Saturday, 23 April 2016
It's interesting that another Google widget is directing me to the pious connexion between Shakespeare's anniversary and St George's day. Why do we assume that men die on precise dates? In 1616 England followed the venerable Julian Kalendar, unlike Spain whose most famous bard (or rather novelist) Cervantes died on the same date, but not on the same day, as Shakespeare, that is upon the twenty-third day of April (new style), exactly four hundred years ago to-day. I believe that four centuries ago there was a discrepancy of ten or eleven days between the two kalendars. England didn't capitulate to the false kalendar until the 18th century and, like our antient currency and imperial weights and measures, I wish we'd go back.
My English teacher once stupidly told me that England had a Reformation, not a Renaissance. Like Tolkien, I'm not particularly keen on Shakespeare but he stands firmly against that assertion. I think my favourite Shakespeare-inspired quotation is: "prick me and I bleed." I often say that to people who accuse me of snobbery.

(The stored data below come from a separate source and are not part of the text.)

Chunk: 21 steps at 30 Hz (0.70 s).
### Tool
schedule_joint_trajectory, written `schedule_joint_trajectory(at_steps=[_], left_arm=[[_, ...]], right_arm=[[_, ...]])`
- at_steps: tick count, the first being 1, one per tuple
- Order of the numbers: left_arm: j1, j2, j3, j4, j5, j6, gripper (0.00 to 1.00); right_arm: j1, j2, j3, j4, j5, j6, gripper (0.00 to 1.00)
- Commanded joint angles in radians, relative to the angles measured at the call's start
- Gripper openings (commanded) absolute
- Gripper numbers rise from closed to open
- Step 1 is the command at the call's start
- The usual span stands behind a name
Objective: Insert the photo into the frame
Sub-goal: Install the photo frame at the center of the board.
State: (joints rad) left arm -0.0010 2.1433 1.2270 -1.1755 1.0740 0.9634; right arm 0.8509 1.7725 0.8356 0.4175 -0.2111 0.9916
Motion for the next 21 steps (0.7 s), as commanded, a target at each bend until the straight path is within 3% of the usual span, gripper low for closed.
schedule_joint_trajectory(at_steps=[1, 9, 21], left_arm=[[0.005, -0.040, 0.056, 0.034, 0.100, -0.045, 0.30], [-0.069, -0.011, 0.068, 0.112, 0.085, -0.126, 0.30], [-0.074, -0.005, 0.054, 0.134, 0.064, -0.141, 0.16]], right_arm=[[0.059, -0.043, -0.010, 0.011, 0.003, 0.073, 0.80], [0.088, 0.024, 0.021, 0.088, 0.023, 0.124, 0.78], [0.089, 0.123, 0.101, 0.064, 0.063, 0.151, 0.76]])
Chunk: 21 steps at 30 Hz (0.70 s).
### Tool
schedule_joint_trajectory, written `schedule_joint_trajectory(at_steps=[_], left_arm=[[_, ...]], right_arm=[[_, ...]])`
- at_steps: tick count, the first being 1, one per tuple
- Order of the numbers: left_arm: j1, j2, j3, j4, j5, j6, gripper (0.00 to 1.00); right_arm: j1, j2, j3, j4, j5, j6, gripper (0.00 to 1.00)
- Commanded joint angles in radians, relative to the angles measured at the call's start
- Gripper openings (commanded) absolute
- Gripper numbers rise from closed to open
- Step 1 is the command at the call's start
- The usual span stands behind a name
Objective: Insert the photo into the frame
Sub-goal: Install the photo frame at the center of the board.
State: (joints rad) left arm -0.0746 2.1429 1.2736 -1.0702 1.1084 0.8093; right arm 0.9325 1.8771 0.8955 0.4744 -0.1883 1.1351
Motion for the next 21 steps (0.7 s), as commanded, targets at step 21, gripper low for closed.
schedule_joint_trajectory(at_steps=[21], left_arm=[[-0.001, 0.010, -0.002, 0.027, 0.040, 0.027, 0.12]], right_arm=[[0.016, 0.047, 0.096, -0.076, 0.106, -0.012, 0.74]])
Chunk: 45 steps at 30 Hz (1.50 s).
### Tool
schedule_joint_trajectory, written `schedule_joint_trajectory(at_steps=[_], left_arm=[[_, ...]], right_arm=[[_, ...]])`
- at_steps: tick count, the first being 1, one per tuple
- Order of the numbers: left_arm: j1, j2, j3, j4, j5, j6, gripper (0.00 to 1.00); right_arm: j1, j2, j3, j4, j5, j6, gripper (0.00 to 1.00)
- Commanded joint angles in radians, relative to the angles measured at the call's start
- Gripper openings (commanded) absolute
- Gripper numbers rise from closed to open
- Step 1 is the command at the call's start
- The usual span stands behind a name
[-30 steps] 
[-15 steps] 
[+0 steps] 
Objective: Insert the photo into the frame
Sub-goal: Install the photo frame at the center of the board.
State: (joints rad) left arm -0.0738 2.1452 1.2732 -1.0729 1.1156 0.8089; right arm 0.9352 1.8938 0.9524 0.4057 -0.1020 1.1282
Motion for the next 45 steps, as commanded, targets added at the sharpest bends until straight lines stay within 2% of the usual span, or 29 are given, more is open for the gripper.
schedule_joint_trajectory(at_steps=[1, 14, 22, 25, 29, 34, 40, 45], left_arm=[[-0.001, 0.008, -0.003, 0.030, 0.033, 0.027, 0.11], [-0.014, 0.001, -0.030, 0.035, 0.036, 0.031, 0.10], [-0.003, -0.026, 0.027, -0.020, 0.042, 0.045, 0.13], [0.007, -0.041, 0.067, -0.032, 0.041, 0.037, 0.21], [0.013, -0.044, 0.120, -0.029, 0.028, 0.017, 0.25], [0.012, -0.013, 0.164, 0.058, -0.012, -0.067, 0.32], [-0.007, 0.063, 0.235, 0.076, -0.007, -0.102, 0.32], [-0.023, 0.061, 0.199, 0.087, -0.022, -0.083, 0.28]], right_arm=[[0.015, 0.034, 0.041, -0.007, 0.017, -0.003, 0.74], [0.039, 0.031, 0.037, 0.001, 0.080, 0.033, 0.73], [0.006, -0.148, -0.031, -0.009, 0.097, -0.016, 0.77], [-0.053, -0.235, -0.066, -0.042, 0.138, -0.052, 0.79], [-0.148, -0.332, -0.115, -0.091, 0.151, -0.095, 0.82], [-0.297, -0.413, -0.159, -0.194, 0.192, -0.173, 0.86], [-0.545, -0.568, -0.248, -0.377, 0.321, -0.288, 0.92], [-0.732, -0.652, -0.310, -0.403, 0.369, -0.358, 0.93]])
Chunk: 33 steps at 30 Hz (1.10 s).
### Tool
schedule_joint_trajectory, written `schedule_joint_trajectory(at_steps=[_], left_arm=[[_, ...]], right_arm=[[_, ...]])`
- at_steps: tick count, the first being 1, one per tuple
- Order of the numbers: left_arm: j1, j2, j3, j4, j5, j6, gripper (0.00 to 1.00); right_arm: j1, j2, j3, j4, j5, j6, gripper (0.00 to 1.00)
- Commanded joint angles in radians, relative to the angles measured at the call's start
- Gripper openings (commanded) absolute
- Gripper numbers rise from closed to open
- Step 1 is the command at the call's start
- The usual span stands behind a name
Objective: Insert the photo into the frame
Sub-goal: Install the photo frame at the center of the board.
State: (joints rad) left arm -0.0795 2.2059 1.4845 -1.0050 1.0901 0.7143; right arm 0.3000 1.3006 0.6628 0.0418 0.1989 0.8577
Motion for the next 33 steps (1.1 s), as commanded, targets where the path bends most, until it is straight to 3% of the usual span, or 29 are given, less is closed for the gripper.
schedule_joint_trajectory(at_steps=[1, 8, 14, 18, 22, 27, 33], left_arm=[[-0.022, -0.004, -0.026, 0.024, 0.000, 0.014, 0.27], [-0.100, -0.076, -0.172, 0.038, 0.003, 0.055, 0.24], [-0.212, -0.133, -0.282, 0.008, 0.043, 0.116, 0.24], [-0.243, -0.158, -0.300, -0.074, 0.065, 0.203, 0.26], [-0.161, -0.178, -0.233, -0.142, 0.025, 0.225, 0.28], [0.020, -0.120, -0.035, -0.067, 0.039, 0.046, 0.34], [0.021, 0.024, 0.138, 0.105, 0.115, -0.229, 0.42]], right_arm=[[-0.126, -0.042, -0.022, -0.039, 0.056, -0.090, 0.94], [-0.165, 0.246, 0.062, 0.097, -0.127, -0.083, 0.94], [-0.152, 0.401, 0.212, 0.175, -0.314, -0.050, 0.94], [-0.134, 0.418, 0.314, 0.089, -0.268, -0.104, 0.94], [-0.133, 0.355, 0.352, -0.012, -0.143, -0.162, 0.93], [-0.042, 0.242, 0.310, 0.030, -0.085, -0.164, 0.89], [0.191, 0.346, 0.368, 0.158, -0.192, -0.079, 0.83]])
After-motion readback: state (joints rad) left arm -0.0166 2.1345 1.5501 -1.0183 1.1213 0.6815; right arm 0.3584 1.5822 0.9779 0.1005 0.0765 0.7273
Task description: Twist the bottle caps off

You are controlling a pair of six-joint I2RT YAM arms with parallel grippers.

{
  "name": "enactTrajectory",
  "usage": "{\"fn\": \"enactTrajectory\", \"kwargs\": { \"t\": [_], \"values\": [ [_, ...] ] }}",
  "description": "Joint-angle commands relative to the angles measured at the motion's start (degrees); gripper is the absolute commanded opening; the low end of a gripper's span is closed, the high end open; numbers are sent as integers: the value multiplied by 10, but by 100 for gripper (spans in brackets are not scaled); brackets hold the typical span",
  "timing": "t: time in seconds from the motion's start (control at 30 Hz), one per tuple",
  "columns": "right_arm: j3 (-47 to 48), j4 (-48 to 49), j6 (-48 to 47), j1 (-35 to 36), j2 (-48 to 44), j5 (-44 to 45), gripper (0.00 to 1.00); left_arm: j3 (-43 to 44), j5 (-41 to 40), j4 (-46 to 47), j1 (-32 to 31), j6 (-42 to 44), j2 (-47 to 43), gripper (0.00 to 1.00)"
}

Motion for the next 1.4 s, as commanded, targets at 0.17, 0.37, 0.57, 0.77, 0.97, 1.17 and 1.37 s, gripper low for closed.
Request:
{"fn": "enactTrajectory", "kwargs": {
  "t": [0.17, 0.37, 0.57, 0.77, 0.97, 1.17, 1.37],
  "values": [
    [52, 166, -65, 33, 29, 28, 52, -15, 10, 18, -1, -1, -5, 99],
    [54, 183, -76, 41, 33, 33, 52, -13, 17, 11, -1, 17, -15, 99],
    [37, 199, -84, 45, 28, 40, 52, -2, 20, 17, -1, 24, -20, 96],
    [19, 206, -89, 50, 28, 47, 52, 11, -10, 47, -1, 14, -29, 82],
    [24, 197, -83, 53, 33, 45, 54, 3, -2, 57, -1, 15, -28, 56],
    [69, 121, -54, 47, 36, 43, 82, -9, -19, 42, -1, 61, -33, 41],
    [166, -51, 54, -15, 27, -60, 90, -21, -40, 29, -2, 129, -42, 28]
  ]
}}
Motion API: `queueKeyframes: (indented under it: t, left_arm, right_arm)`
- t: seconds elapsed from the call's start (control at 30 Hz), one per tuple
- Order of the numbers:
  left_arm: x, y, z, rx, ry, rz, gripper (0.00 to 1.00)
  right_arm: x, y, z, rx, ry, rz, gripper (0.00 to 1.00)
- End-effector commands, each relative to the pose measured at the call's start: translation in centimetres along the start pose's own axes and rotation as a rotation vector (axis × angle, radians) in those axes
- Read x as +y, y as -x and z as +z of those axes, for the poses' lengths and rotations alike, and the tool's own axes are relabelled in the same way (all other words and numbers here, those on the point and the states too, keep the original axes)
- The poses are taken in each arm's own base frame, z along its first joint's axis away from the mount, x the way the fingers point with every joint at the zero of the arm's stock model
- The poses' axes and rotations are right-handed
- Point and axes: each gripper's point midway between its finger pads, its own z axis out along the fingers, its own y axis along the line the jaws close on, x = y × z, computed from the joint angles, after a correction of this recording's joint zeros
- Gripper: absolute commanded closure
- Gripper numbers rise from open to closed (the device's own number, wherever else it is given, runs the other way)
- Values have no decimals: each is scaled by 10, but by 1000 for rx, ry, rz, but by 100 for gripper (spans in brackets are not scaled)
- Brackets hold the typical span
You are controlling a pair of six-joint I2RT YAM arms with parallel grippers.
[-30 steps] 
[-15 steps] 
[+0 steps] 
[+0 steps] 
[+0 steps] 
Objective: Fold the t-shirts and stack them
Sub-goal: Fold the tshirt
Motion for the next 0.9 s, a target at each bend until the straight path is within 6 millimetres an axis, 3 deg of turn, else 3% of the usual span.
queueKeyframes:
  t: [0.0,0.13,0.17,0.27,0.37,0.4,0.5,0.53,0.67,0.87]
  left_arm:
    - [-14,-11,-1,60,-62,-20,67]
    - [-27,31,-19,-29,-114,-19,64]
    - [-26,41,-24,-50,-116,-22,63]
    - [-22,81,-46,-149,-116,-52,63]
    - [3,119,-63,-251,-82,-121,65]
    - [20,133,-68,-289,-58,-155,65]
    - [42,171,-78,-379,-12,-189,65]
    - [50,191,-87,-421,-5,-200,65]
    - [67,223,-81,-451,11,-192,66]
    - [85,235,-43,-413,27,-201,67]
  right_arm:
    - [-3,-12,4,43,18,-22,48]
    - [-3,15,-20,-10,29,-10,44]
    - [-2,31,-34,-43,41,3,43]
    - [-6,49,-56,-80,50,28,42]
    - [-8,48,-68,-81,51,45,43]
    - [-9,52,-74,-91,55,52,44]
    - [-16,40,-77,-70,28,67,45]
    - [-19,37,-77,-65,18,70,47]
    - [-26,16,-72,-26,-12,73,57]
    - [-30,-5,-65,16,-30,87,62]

This halting post shews up just how ignorant I am of English literature, doesn't it. We read only Romeo & Juliet and Macbeth at school. When I told my Latin teacher at Heythrop she was appalled, and said that she had studied three different Shakespeare works a year, every year she was at school. I suppose we have government philistines to thank for that. The attitude that says: "oh, there's no point in memorising lists of dead kings or repeating lines of old poetry ad nauseum. We need to get a general sense of how we got to where we are instead." Mrs Granden, my Latin teacher at school, once said that she was not teaching us Latin to make us fluent, but she was grateful that I took an interest and gave me some old battered books (which I still have), books that she used to use before waves of dumbed-down new curricula took over. It's the same with Shakespeare. I now have no inclination whatever to read Shakespeare, or to see a play at the Globe Theatre, because I never liked it at school, and we were never encouraged to like it. But I would say that it would have been nice to have had the opportunity.